Re: silent semantic changes with reiser4

From: Jan Harkes
Date: Thu Aug 26 2004 - 13:25:14 EST


I trimmed/adjusted the CC list somewhat in the hope of getting a more
productive discussion going.

On Thu, Aug 26, 2004 at 09:48:04AM -0700, Linus Torvalds wrote:
> On Thu, 26 Aug 2004, Jan Harkes wrote:
> >
> > (btw. the same could be implemented completely in userspace, for
> > instance in glibc. Whenever an open call gets an EISDIR error, simply
> > retry the open, but this time with /_contents appended).
>
> Yes, and no - just to make it obvious before people jump on this, a lot of
> things can be prototyped in user space with things like this, but once you
> have to deal with races and mixed tool environments, user space suddenly
> doesn't work so well any more.

Agreed.

> The same goes for something like a "container file". Whether you see it as
> "dir-as-file" or "file-as-dir" (and I agree with Jan that the two are
> totally equivalent), the point of having the capability in the kernel is

Only to some point. I was mostly trying to make the point that similar
functionality is already achievable within the current VFS framework.

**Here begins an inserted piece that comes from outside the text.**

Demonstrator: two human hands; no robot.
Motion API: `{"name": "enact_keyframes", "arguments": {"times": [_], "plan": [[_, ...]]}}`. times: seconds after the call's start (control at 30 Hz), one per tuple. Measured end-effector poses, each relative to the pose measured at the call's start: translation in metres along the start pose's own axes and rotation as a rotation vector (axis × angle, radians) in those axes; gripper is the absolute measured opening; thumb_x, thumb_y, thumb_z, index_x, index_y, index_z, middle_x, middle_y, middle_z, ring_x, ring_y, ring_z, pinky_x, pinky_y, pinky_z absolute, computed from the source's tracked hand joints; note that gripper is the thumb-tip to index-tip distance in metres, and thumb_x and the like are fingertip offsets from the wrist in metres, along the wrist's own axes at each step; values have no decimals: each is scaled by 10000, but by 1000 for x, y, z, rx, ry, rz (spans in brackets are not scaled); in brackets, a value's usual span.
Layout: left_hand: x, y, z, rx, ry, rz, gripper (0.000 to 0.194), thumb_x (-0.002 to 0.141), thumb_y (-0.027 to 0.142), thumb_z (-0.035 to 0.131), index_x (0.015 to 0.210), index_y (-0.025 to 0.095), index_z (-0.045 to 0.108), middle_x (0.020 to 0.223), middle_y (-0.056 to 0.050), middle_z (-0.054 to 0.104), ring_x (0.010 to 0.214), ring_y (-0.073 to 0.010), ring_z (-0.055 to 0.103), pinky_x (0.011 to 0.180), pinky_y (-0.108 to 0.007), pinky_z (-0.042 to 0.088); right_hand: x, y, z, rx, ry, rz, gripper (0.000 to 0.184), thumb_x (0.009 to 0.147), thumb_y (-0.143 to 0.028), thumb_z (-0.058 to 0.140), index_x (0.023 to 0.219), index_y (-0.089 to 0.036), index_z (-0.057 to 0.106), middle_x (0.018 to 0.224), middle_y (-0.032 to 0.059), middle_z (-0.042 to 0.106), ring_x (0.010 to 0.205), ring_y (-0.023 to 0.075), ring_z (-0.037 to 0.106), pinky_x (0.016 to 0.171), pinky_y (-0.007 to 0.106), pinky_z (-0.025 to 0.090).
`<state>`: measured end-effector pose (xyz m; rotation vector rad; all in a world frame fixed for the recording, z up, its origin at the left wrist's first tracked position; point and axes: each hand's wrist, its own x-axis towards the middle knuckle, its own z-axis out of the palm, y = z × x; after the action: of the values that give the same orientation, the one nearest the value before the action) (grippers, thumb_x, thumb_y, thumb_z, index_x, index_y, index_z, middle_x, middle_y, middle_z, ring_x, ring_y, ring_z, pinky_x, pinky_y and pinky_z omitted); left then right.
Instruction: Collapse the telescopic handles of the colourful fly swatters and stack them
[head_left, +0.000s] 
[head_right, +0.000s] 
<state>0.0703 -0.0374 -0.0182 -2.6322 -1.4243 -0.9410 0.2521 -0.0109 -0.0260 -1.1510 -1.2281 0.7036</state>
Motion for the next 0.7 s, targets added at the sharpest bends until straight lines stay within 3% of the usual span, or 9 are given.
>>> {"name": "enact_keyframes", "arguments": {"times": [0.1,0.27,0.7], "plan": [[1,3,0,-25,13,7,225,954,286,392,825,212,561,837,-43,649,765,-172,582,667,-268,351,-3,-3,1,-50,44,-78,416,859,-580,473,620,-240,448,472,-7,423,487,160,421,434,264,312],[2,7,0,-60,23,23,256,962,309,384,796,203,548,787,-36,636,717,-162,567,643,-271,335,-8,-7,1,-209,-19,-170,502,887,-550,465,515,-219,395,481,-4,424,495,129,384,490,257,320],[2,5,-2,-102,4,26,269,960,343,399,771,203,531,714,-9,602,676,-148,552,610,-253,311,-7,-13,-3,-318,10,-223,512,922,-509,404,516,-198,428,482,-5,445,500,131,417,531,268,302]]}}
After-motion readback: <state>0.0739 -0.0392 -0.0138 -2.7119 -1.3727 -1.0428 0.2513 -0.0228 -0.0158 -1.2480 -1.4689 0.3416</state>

However, files and directories still have some semantical differences,
and these are probably the points that we would have to address to get
Hans's efforts work well in cooperation with the Linux VFS.

We cannot atomically unlink a dir-as-file, but can unlink a file-as-dir.
In this case, the dcache seems to have no problems unlinking/unhashing a
non-empty directory, so I'm assuming that the unlink problem is mostly
enforced to avoid unreachable, but still allocated files in a file
system. (I'm sure that Viro can probably come up with other reasons why
unlinking a non-empty directory can be evil).

Also, we cannot create hardlinks to a directory (-as-file), but I guess
reiserfs4 allows hardlinks to files (-as-directory). Luckily as far as
hardlinked directories are concerned the file-as-dir implementation
should be a relatively benign subset. I assume that we are not allowed
to rename or link arbitrary objects from the regular fs into it, Coda
returns EXDEV in such situations. As a result there will be no cycles
and this simple premise should get rid of at least a couple of the
possible deadlock scenarios that I've seen mentioned.